Work to be completed: Search the data for "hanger". Return each matching line.

(Stored items from a collection)
_____

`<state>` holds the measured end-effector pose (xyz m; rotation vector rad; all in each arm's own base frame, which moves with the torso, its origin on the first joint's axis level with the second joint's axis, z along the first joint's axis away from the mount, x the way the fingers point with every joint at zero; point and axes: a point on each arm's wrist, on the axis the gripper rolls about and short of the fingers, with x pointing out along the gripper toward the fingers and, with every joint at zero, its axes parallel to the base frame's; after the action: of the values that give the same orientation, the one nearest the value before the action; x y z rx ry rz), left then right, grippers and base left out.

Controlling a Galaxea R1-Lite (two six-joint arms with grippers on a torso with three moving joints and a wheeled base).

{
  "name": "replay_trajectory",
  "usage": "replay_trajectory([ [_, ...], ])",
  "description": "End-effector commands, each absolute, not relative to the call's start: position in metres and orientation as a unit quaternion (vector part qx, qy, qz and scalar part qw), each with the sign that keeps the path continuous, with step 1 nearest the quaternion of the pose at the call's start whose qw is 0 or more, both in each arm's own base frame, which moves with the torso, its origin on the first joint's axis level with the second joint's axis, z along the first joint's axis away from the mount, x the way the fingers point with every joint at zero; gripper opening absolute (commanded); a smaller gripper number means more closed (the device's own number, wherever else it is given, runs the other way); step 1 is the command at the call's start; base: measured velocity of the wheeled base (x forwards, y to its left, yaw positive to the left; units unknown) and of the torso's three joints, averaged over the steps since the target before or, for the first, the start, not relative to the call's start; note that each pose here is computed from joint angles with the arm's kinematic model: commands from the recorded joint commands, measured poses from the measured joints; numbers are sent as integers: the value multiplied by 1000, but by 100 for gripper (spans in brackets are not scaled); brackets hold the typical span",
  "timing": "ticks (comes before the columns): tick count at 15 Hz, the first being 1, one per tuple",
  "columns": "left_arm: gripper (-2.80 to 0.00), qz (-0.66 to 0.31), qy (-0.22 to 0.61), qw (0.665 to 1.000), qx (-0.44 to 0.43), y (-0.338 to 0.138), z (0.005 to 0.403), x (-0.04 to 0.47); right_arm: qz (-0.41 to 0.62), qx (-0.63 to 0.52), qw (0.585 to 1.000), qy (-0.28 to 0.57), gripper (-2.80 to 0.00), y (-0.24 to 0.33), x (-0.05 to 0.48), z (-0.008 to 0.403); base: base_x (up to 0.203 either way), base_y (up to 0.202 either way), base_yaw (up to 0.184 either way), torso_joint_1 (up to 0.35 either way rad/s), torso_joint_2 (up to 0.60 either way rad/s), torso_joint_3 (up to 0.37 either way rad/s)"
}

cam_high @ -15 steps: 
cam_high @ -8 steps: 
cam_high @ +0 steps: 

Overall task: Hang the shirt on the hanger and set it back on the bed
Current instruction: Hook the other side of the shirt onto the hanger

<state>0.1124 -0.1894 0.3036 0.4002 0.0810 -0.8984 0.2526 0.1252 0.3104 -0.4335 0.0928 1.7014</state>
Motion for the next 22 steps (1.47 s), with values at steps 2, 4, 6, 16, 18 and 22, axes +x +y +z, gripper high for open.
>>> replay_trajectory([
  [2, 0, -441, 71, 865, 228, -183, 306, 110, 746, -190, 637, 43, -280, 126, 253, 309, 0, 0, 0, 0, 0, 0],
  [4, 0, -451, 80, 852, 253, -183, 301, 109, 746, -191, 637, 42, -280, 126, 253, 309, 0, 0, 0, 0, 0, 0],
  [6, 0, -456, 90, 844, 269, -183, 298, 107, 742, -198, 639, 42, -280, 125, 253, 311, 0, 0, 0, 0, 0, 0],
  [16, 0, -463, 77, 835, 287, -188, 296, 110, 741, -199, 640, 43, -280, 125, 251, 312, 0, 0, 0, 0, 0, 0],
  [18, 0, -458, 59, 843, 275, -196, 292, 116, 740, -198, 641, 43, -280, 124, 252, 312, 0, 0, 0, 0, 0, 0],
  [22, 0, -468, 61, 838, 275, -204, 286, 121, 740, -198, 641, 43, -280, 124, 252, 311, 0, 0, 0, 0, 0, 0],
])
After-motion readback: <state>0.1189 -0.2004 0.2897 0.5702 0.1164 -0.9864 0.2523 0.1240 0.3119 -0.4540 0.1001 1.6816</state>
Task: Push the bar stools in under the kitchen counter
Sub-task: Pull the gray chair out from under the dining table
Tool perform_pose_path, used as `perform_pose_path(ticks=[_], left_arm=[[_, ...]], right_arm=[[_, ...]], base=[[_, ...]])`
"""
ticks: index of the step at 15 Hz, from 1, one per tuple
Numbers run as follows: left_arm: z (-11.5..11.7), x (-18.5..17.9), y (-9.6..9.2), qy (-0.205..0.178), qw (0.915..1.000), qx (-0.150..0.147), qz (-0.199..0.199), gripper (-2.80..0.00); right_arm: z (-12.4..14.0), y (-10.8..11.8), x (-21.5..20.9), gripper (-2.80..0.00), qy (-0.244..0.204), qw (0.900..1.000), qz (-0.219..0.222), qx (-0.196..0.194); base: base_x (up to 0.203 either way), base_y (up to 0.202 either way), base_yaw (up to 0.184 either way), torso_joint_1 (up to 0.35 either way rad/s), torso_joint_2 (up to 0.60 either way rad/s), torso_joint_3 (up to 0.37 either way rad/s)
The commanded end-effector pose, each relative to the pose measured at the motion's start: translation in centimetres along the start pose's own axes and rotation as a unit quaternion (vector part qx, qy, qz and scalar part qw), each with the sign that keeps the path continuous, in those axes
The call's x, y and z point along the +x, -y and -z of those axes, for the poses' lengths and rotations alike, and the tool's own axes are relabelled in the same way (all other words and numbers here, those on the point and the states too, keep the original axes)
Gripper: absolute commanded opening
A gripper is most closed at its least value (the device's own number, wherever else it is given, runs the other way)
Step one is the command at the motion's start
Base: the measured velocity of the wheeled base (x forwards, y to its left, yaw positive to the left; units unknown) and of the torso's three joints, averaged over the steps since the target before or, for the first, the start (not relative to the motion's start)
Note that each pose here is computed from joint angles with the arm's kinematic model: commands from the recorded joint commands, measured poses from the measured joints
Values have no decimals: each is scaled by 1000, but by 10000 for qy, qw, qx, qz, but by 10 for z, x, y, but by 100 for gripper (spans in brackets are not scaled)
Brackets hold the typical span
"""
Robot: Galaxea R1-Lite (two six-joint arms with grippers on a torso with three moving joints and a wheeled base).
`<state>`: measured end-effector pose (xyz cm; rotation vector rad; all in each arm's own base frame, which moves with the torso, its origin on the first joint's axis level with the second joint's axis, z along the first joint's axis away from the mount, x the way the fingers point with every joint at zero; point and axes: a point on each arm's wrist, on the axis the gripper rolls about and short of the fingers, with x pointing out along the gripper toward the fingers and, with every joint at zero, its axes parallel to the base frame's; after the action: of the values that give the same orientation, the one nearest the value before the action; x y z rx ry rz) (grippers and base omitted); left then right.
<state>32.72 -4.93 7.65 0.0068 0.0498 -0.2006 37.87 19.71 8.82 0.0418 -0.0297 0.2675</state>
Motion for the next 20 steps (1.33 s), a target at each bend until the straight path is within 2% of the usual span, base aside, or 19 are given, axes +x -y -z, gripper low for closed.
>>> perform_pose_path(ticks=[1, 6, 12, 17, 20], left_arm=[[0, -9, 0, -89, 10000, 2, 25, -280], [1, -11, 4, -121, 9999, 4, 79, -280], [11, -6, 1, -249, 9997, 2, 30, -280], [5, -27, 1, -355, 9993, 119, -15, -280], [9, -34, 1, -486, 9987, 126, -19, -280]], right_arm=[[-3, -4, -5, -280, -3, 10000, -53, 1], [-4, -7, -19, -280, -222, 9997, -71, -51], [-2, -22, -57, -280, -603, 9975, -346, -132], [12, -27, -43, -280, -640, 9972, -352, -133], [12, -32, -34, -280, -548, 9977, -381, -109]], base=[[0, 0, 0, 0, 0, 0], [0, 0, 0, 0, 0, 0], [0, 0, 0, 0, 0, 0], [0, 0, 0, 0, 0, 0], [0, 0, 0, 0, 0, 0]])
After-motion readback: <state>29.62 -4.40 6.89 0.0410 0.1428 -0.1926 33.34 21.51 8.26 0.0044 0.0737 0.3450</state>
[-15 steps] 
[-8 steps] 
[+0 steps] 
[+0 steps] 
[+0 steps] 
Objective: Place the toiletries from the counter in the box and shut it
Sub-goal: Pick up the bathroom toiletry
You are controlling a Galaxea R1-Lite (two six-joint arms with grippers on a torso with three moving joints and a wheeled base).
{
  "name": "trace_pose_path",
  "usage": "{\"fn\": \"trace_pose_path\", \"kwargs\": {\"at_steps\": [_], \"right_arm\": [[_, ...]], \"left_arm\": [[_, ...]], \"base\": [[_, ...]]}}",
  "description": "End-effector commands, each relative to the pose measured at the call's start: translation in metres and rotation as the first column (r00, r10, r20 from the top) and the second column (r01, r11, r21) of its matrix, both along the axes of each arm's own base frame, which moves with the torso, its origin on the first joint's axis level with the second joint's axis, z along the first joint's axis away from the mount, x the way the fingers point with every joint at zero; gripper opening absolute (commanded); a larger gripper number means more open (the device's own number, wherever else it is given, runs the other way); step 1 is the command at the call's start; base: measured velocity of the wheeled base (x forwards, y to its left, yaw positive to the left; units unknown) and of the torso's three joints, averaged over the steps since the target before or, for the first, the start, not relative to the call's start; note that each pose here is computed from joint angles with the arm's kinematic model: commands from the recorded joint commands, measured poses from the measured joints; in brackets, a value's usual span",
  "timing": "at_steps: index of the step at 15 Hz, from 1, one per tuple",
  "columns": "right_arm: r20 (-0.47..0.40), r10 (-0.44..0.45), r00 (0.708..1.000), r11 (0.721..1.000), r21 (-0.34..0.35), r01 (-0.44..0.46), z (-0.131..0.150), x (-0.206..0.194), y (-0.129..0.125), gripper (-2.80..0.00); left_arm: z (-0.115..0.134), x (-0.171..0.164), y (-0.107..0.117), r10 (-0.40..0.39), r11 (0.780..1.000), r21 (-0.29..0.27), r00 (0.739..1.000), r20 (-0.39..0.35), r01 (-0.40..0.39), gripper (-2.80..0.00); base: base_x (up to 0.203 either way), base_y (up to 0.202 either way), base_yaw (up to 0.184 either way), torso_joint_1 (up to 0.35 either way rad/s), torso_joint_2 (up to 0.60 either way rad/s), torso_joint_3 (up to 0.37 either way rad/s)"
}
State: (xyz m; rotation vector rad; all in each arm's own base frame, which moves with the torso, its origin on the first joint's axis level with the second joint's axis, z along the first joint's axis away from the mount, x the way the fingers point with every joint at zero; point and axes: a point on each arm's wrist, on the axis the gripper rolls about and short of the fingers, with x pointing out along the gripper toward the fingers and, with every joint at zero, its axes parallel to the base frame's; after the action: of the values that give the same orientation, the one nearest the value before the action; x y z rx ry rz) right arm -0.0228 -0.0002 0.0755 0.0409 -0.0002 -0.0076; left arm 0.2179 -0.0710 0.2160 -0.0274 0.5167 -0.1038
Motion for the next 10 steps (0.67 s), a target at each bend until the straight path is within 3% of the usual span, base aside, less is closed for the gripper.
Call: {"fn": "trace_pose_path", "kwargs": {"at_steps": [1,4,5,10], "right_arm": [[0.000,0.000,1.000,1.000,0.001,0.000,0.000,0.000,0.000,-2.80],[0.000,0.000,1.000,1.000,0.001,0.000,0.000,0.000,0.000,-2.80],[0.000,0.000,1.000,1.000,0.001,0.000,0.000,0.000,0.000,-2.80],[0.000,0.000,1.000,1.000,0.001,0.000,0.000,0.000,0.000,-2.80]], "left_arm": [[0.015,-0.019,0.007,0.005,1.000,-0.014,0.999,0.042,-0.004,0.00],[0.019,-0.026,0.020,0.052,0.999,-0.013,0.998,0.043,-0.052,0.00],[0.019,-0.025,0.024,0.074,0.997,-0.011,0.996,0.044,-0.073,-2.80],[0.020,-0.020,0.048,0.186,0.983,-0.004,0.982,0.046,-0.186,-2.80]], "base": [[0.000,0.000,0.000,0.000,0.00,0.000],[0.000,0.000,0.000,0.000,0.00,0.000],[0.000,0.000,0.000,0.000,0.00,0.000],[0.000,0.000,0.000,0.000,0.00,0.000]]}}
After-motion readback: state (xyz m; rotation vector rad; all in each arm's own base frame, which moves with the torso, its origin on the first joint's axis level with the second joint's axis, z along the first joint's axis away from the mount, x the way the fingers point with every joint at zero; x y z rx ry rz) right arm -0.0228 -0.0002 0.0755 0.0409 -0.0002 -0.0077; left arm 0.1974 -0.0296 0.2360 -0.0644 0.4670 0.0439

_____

Answer area:
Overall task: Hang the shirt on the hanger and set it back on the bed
Current instruction: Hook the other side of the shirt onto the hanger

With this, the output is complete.